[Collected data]

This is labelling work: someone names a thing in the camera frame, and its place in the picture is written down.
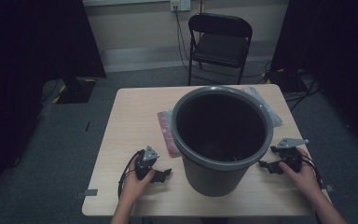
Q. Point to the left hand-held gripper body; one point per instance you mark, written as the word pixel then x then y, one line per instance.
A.
pixel 144 161

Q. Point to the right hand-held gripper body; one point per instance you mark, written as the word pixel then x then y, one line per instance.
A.
pixel 290 155

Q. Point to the grey and pink garbage bag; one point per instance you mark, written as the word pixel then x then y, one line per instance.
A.
pixel 167 133

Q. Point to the dark grey trash bin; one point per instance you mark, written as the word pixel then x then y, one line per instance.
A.
pixel 220 130

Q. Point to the person's left hand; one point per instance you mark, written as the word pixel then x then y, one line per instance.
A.
pixel 135 188

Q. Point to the person's right hand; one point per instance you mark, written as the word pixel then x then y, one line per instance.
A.
pixel 306 180

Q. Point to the grey tape strip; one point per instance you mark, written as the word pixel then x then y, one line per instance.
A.
pixel 90 192
pixel 329 188

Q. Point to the black floor tape mark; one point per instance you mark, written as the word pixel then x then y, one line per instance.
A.
pixel 87 126

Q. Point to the black stand base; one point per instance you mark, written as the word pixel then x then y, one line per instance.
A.
pixel 74 91

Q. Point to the narrow black curtain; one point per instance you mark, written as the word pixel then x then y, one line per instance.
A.
pixel 338 62

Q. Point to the black folding chair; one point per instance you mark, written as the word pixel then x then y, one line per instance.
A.
pixel 220 48

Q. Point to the wide black curtain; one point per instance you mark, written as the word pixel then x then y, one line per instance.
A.
pixel 28 62

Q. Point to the white wall outlet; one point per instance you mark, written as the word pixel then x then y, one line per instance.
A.
pixel 180 4

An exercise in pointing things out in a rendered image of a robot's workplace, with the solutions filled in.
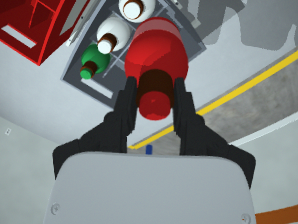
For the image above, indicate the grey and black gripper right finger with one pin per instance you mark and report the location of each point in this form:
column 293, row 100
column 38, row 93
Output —
column 199, row 138

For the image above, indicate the grey crate with dividers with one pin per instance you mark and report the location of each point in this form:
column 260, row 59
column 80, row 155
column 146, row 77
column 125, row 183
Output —
column 115, row 78

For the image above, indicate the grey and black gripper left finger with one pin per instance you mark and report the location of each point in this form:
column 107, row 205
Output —
column 110, row 135

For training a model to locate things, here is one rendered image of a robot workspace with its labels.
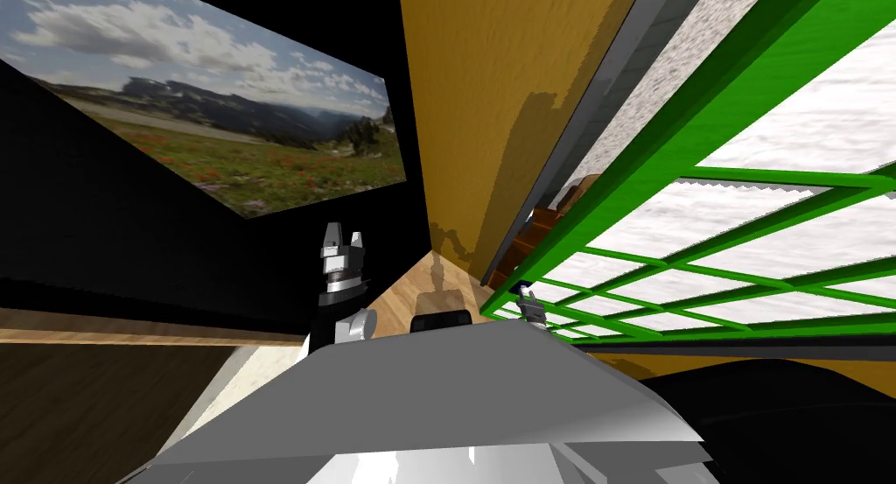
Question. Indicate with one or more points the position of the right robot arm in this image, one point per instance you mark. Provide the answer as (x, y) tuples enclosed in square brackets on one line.
[(777, 428)]

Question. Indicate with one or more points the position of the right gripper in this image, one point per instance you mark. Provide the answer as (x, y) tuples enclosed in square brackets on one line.
[(535, 313)]

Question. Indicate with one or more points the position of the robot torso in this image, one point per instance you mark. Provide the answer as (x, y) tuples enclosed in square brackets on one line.
[(448, 400)]

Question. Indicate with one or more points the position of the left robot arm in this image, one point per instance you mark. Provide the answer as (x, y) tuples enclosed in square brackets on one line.
[(334, 326)]

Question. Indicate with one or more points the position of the landscape picture on wall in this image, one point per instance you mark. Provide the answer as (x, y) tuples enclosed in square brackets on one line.
[(210, 85)]

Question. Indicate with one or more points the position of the green lattice glass door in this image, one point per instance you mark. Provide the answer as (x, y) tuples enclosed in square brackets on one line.
[(700, 120)]

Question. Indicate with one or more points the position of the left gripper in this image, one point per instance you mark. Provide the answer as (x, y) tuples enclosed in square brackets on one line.
[(342, 261)]

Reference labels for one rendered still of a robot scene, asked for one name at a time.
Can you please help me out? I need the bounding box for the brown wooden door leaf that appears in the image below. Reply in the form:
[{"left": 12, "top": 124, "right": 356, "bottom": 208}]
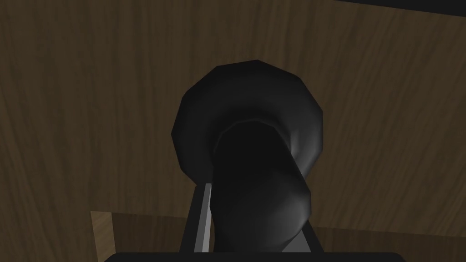
[{"left": 0, "top": 0, "right": 466, "bottom": 262}]

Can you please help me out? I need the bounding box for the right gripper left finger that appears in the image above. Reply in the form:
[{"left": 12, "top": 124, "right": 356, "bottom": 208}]
[{"left": 179, "top": 182, "right": 213, "bottom": 253}]

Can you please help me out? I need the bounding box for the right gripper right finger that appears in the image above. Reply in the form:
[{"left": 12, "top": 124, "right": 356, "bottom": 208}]
[{"left": 282, "top": 220, "right": 324, "bottom": 253}]

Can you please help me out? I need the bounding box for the black door knob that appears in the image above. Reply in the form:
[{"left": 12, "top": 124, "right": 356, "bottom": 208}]
[{"left": 171, "top": 59, "right": 324, "bottom": 253}]

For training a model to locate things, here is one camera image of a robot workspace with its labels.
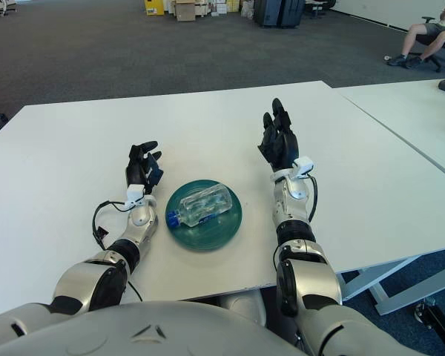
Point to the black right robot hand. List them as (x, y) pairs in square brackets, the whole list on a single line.
[(280, 144)]

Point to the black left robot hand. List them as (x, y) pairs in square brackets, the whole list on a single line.
[(141, 168)]

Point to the clear bottle with blue cap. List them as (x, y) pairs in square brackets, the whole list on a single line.
[(204, 205)]

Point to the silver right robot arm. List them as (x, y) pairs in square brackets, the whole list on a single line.
[(304, 267)]

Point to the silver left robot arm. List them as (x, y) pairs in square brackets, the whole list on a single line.
[(107, 267)]

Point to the green round plate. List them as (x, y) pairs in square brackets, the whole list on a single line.
[(226, 230)]

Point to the clear plastic bag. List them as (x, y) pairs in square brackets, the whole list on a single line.
[(247, 9)]

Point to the stack of white boxes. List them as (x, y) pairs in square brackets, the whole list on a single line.
[(218, 7)]

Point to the yellow box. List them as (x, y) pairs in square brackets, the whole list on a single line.
[(154, 7)]

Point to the brown cardboard box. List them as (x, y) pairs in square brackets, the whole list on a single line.
[(185, 11)]

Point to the grey robot torso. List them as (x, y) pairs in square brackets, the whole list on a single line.
[(133, 333)]

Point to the seated person in shorts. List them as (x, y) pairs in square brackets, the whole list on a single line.
[(411, 37)]

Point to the black office chair under person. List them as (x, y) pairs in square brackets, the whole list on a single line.
[(437, 61)]

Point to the black and white floor stand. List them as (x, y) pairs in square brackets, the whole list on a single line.
[(0, 6)]

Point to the black stand with caster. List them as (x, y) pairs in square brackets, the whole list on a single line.
[(435, 322)]

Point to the white table leg frame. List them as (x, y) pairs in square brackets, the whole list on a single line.
[(374, 282)]

#### ASSIGNMENT
Would you give the data above again word for word, minus the pictures?

#### REPLY
This is labelling work: someone names a thing in the camera frame, and its place in the picture is written down.
Q. Point to the left hand-held gripper body; one point per instance you mark, written as the word pixel then x then y, one line per instance.
A.
pixel 144 161

Q. Point to the right hand-held gripper body; one point per instance you mark, written as the word pixel then x then y, one line per instance.
A.
pixel 290 155

Q. Point to the grey and pink garbage bag; one point per instance you mark, written as the word pixel then x then y, one line per instance.
A.
pixel 167 133

Q. Point to the dark grey trash bin; one point per instance you mark, written as the word pixel then x then y, one line per instance.
A.
pixel 220 130

Q. Point to the person's left hand; one point per instance you mark, written as the word pixel then x then y, one line per instance.
A.
pixel 135 188

Q. Point to the person's right hand; one point per instance you mark, written as the word pixel then x then y, one line per instance.
A.
pixel 306 180

Q. Point to the grey tape strip; one point per instance you mark, written as the word pixel then x then y, one line per instance.
A.
pixel 90 192
pixel 329 188

Q. Point to the black floor tape mark; one point per instance you mark, written as the word pixel then x then y, one line per instance.
A.
pixel 87 126

Q. Point to the black stand base; one point per instance you mark, written as the word pixel then x then y, one line per instance.
A.
pixel 74 91

Q. Point to the narrow black curtain; one point per instance you mark, written as the word pixel then x then y, one line per instance.
A.
pixel 338 62

Q. Point to the black folding chair; one point per instance you mark, written as the word pixel then x then y, one line per instance.
A.
pixel 220 48

Q. Point to the wide black curtain; one point per instance you mark, written as the word pixel then x then y, one line per instance.
A.
pixel 28 62

Q. Point to the white wall outlet; one point per instance you mark, written as the word pixel then x then y, one line per instance.
A.
pixel 180 4

An exercise in pointing things out in a rendered image of a robot's workplace, with the solutions filled in.
For the image above, indicate the grey and black gripper right finger with one pin per instance you mark and report the location of each point in this form:
column 293, row 100
column 38, row 93
Output —
column 199, row 138

For the image above, indicate the grey crate with dividers with one pin per instance you mark and report the location of each point in this form:
column 260, row 59
column 80, row 155
column 146, row 77
column 125, row 183
Output —
column 115, row 78

For the image above, indicate the grey and black gripper left finger with one pin per instance you mark and report the location of each point in this form:
column 107, row 205
Output —
column 110, row 135

For training a model to locate things, here is one rendered image of a robot workspace with its labels.
Question. Indicate with one or more points the position of the right robot arm in this image, one point per instance you mark. Provide the answer as (x, y) tuples enclosed in square brackets on one line.
[(777, 428)]

Question. Indicate with one or more points the position of the right gripper in this image, one point per instance you mark. Provide the answer as (x, y) tuples enclosed in square brackets on one line.
[(535, 313)]

Question. Indicate with one or more points the position of the robot torso in this image, one point per instance you mark. Provide the answer as (x, y) tuples enclosed in square brackets on one line.
[(448, 400)]

Question. Indicate with one or more points the position of the left robot arm in this image, one point per instance you mark. Provide the answer as (x, y) tuples enclosed in square brackets on one line.
[(334, 326)]

Question. Indicate with one or more points the position of the landscape picture on wall in this image, one point per instance you mark. Provide the answer as (x, y) tuples enclosed in square brackets on one line.
[(210, 85)]

Question. Indicate with one or more points the position of the green lattice glass door in this image, one point per instance you mark. Provide the answer as (x, y) tuples enclosed in square brackets on one line.
[(700, 120)]

Question. Indicate with one or more points the position of the left gripper in this image, one point per instance you mark. Provide the answer as (x, y) tuples enclosed in square brackets on one line.
[(342, 261)]

Reference labels for one rendered still of a robot scene, asked for one name at a time.
Can you please help me out? I need the bounding box for the brown wooden door leaf that appears in the image below. Reply in the form:
[{"left": 12, "top": 124, "right": 356, "bottom": 208}]
[{"left": 0, "top": 0, "right": 466, "bottom": 262}]

Can you please help me out? I need the bounding box for the right gripper left finger that appears in the image above. Reply in the form:
[{"left": 12, "top": 124, "right": 356, "bottom": 208}]
[{"left": 179, "top": 182, "right": 213, "bottom": 253}]

Can you please help me out? I need the bounding box for the right gripper right finger that appears in the image above. Reply in the form:
[{"left": 12, "top": 124, "right": 356, "bottom": 208}]
[{"left": 282, "top": 220, "right": 324, "bottom": 253}]

Can you please help me out? I need the bounding box for the black door knob that appears in the image above. Reply in the form:
[{"left": 12, "top": 124, "right": 356, "bottom": 208}]
[{"left": 171, "top": 59, "right": 324, "bottom": 253}]

For training a model to locate things, here is one camera image of a robot workspace with its labels.
Point to the black right robot hand. List them as (x, y) pairs in square brackets, the whole list on a single line.
[(280, 144)]

Point to the black left robot hand. List them as (x, y) pairs in square brackets, the whole list on a single line.
[(141, 168)]

Point to the clear bottle with blue cap. List them as (x, y) pairs in square brackets, the whole list on a single line.
[(204, 205)]

Point to the silver right robot arm. List them as (x, y) pairs in square brackets, the whole list on a single line.
[(304, 267)]

Point to the silver left robot arm. List them as (x, y) pairs in square brackets, the whole list on a single line.
[(107, 267)]

Point to the green round plate. List them as (x, y) pairs in square brackets, the whole list on a single line.
[(226, 230)]

Point to the clear plastic bag. List them as (x, y) pairs in square brackets, the whole list on a single line.
[(247, 9)]

Point to the stack of white boxes. List them as (x, y) pairs in square brackets, the whole list on a single line.
[(218, 7)]

Point to the yellow box. List them as (x, y) pairs in square brackets, the whole list on a single line.
[(154, 7)]

Point to the brown cardboard box. List them as (x, y) pairs in square brackets, the whole list on a single line.
[(185, 11)]

Point to the grey robot torso. List them as (x, y) pairs in square brackets, the whole list on a single line.
[(133, 333)]

Point to the seated person in shorts. List them as (x, y) pairs in square brackets, the whole list on a single line.
[(411, 37)]

Point to the black office chair under person. List them as (x, y) pairs in square brackets, the whole list on a single line.
[(437, 61)]

Point to the black and white floor stand. List them as (x, y) pairs in square brackets, the whole list on a single line.
[(0, 6)]

Point to the black stand with caster. List them as (x, y) pairs in square brackets, the whole list on a single line.
[(435, 322)]

Point to the white table leg frame. List them as (x, y) pairs in square brackets, the whole list on a single line.
[(374, 282)]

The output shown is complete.